Using Facebook to tell your elusive spouse you’ve started divorce proceedings is not about to become the standard method of serving documents, but it’s slowly becoming part of the legal repertoire.
“This is the latest evidence that social media is maturing beyond its adolescent, selfies-and-breakfast-pics days,” said Carmi Levy, journalist and technology analyst expert living in London, “and is ready to be taken seriously as a full-on, trusted communication platform in its own right. As the legal community gradually becomes more comfortable using services like Facebook to manage cases and proceedings, social media will increasingly seem more mainstream and less counterculture.”
And it’s been happening in Ontario for about five or six years, said Stephen Pitel, expert in the conflict of laws, tort law and legal ethics at Western University’s Faculty of Law. In family law and in other forms of litigation, people initiating legal proceedings have been going before judges and asking them if they can use Facebook as a means of contact.

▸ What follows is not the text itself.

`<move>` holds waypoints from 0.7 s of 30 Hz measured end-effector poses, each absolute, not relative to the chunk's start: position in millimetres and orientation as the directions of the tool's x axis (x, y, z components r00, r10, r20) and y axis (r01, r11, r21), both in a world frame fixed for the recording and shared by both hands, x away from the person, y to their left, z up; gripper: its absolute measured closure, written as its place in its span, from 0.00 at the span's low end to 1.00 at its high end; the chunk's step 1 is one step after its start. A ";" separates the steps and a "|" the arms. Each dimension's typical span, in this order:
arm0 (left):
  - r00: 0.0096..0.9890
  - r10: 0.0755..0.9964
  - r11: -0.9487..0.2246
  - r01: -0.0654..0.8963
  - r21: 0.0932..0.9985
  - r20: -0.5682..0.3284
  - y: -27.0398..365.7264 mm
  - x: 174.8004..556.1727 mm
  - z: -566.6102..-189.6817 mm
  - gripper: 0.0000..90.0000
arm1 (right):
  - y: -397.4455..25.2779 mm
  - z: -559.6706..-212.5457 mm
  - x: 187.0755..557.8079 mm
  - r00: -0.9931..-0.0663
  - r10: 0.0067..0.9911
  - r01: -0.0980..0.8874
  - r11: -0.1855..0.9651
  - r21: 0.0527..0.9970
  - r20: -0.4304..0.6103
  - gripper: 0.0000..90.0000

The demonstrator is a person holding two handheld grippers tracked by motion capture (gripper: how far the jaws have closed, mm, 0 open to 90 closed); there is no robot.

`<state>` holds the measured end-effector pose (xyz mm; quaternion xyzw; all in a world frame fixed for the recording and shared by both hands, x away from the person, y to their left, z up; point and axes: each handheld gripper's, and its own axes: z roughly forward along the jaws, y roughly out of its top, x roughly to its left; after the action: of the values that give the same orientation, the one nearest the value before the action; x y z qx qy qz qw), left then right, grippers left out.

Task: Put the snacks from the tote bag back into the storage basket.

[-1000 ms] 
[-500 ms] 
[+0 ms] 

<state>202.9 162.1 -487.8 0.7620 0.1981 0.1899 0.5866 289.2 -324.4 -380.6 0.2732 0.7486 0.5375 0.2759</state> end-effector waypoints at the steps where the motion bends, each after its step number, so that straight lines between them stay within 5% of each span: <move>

“Historically, the kind of iron-clad, straight forward normal way you did this – in the case of an individual defendant – was you made sure that a copy of the formal document that commences the proceedings was physically handed to the defendant,” he said.
The legal system needs exceptions, though, he said. “Look I’m a plaintiff. I’m trying to start litigation against this defendant. Here are all the things I’ve tried to do physically to give the document to the defendant. None of them have worked.”
When a person initiating a legal proceeding delivers documents to another person, it’s called personal service. That person’s lawyer might also deliver the documents.
But it’s not always so easy finding people you want to divorce or sue. They don’t answer their door. They might keep the lights off. Or they might be a fast runner, said Pitel.
“There’s a whole industry of people called process servers that you hire to go out there,” he said. “And their job is to tail people or find people and sort of jump out from behind a tree and hand them the document…”
That’s where Facebook comes in. It’s a method of last resort for people who have made attempts to find someone.
It made headlines earlier this week in New York City when a judge let Ellanora Arthur Baidoo send Victor Sena Blood-Dzrakuuse a private Facebook message telling him she intended to divorce him. They had married in 2009 but never lived together. Occasionally, they spoke by telephone, but he wouldn’t tell her his address or whether he worked. She hired a private investigator to find him, but no record of his whereabouts was found.
Pitel said social media messaging tools could pose a challenge to the traditional ways the legal process operates.
“It does, potentially, generate a broader debate…why don’t we change the default rule? In other words, why are we only doing this in exceptional cases?”
A 2010 issue of the Law Times, a newspaper dedicated to Ontario’s legal scene, argued that the use of social media would improve access to justice for many people. It would speed up a notoriously slow court process and save clients’ money.
Each legal form has an associated cost that is passed down to the client.
Pitel said there are good reasons for putting a hardcopy document in someone’s hand. It assures the court that the intended person received it.
But if there are qualms about whether a person on the other end of a Facebook account is masquerading as someone else, Levy said there are safeguards.
“Facebook has implemented a number of processes and protections designed to ensure that the person who signs up for an account – and signs into it regularly thereafter – is indeed the person he/she claims to be,” he said. “The company also has a dedicated team assigned to reviewing accounts for validity, and deleting those that are deemed fraudulent. With these safeguards in place, judges are slowly becoming more comfortable using the platform as a trusted means of communication, where legal documentation that is sent electronically can be just as verifiable as something that would have otherwise been delivered by hand.”
Pitel said an affidavit from the person who sent the message would also satisfy the court. They wouldn’t necessarily have to prove the person got the message.
“What the judge is basically doing is saying, ‘Plaintiff, all right, fine, do the following, and we’ll call that service.’ And in effect, [he’s] not that worried about whether or not it actually comes to the defendant’s attention because I think this is a case where the defendant does know that they’re being sued.”
But Facebook is equipped with tools to track how messages are sent and received.
“It’s difficult to claim you didn’t receive a message,” said Levy, “when some of the most sophisticated messaging technology on the planet can precisely confirm when it was opened, where you were when it was opened, and what device you were using to do so.”
Even if a person doesn’t respond to a Facebook message, the court will consider all avenues exhausted. And that means the petitioner will likely win the case by default.
“If she was claiming spousal support,” said Erin Reid, family law expert at McKenzie Lake Lawyers in London, “she’d get those orders on a default basis.” The divorce would proceed uncontested, she said.
Although there is some way to go before Facebook can shuck off its substitute status in the eyes of the law, recognition of its advantages and adaptability is gaining ground.
“Absentee-husbands, fathers and other scofflaws have fewer and fewer places to hide from Legal Big Brother’s ever-expanding gaze,” said Levy.